WHAT TO WORK ON
All pictures should be dropped, and only the lines from the top of the entries below through the line containing "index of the" repeated exactly, both ends included.

[Stored dataset items]
○ ○ ○ ○

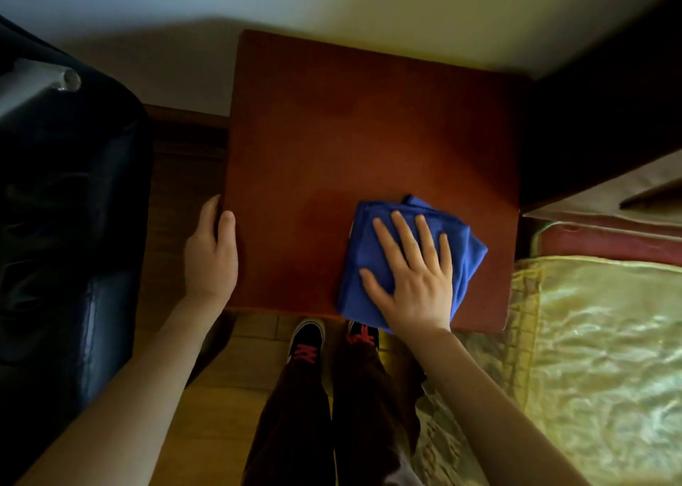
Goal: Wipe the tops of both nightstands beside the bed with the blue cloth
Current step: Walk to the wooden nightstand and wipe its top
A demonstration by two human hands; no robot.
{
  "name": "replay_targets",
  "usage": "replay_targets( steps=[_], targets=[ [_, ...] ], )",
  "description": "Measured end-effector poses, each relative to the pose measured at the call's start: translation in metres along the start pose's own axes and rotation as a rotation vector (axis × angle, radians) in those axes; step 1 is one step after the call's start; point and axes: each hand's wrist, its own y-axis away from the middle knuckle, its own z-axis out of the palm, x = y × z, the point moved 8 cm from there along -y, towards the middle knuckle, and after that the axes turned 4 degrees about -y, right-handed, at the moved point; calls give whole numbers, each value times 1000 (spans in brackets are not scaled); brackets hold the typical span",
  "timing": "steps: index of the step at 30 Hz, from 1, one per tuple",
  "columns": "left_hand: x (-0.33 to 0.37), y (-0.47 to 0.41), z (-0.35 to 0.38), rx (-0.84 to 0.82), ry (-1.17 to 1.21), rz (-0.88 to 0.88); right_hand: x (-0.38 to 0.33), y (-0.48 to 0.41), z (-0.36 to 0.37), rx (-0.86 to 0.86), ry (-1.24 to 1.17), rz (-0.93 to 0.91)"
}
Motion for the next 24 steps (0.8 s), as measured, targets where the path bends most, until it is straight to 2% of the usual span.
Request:
replay_targets(
  steps=[8,13,17,24],
  targets=[
    [-7,-3,0,11,36,27,46,-134,-29,98,-36,89],
    [-5,-3,-1,36,33,35,83,-204,-47,45,-75,100],
    [-2,-1,-1,37,25,36,92,-194,-50,30,-73,43],
    [2,3,-1,38,-3,44,110,-101,-45,68,-25,156]
  ],
)
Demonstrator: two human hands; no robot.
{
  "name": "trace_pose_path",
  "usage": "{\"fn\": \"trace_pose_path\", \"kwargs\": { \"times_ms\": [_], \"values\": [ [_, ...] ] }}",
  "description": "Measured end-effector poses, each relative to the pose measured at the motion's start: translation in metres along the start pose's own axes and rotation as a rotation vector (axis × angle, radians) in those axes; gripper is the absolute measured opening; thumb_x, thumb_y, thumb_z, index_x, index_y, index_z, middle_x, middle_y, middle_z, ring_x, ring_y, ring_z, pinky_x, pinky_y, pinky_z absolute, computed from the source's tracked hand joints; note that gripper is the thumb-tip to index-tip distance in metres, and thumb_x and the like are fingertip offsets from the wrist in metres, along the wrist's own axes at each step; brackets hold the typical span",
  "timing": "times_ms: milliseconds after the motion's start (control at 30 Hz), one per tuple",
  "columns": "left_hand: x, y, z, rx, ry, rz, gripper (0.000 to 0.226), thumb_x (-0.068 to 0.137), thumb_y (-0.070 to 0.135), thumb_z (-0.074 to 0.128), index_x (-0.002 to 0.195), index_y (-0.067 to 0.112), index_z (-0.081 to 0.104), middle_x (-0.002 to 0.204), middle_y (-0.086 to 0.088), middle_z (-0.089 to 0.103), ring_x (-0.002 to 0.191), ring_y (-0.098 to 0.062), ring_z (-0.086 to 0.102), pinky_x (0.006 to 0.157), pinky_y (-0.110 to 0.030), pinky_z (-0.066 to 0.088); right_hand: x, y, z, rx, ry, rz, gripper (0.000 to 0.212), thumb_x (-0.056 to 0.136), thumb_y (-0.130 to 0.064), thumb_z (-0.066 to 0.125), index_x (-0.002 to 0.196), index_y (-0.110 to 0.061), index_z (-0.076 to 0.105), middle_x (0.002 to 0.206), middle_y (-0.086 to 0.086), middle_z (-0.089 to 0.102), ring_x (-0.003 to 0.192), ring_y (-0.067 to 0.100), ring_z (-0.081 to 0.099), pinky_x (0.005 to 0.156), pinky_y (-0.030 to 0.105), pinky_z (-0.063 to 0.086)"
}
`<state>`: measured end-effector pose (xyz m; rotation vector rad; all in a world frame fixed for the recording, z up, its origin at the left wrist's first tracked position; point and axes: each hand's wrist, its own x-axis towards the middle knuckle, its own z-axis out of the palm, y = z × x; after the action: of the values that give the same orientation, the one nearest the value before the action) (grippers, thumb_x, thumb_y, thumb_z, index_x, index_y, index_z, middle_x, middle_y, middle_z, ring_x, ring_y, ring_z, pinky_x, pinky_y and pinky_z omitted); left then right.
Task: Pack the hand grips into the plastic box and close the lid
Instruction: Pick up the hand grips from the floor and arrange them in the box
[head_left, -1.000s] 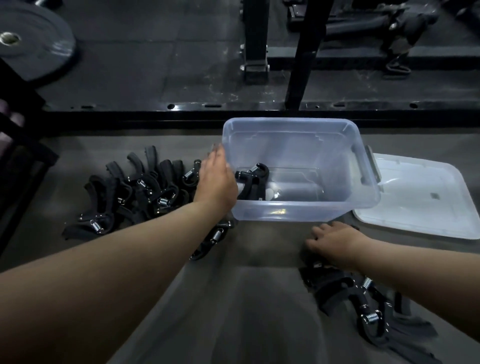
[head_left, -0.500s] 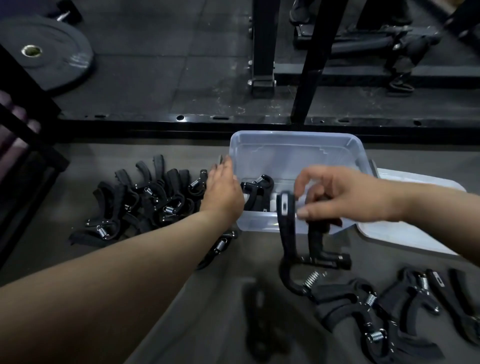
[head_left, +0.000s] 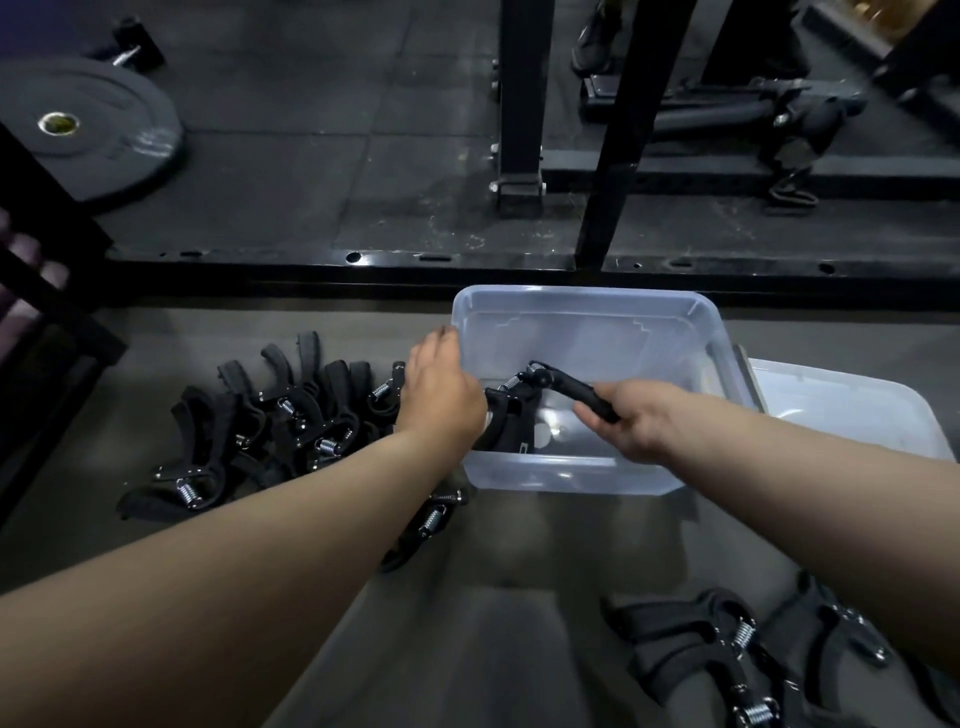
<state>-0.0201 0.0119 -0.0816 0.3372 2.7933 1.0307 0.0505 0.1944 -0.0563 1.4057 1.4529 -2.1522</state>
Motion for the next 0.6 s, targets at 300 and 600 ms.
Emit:
{"fn": "trace_pose_path", "kwargs": {
  "times_ms": [300, 600],
  "values": [
    [0.002, -0.014, 0.009, 0.056, 0.006, 0.085, 0.062, 0.096, 0.007, 0.029, 0.156, 0.013, 0.015, 0.163, -0.001, 0.013, 0.15, -0.019, 0.005, 0.123, -0.037, 0.008, 0.027, 0.004, 0.016, -0.324, 0.124, -0.052, 0.033, 0.1, 0.009, 0.033, 0.13, 0.015, 0.047, 0.091, 0.011, 0.05, 0.054, 0.024, 0.039, 0.029, 0.011, 0.031],
    [0.002, -0.015, 0.012, 0.068, 0.036, 0.099, 0.06, 0.096, 0.007, 0.03, 0.155, 0.012, 0.017, 0.163, -0.001, 0.015, 0.15, -0.018, 0.007, 0.123, -0.037, 0.011, 0.041, 0.013, 0.035, -0.592, 0.046, 0.165, 0.024, 0.097, 0.008, 0.037, 0.08, -0.001, 0.052, 0.081, 0.015, 0.06, 0.073, 0.027, 0.062, 0.065, 0.041, 0.052]
  ]
}}
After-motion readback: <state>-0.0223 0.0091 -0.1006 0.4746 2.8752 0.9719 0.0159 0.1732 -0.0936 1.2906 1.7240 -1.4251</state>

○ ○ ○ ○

EXERCISE OUTPUT
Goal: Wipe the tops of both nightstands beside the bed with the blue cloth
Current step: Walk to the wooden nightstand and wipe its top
A demonstration by two human hands; no robot.
{
  "name": "replay_targets",
  "usage": "replay_targets( steps=[_], targets=[ [_, ...] ], )",
  "description": "Measured end-effector poses, each relative to the pose measured at the call's start: translation in metres along the start pose's own axes and rotation as a rotation vector (axis × angle, radians) in those axes; step 1 is one step after the call's start; point and axes: each hand's wrist, its own y-axis away from the middle knuckle, its own z-axis out of the palm, x = y × z, the point moved 8 cm from there along -y, towards the middle knuckle, and after that the axes turned 4 degrees about -y, right-handed, at the moved point; calls give whole numbers, each value times 1000 (spans in brackets are not scaled); brackets hold the typical span",
  "timing": "steps: index of the step at 30 Hz, from 1, one per tuple",

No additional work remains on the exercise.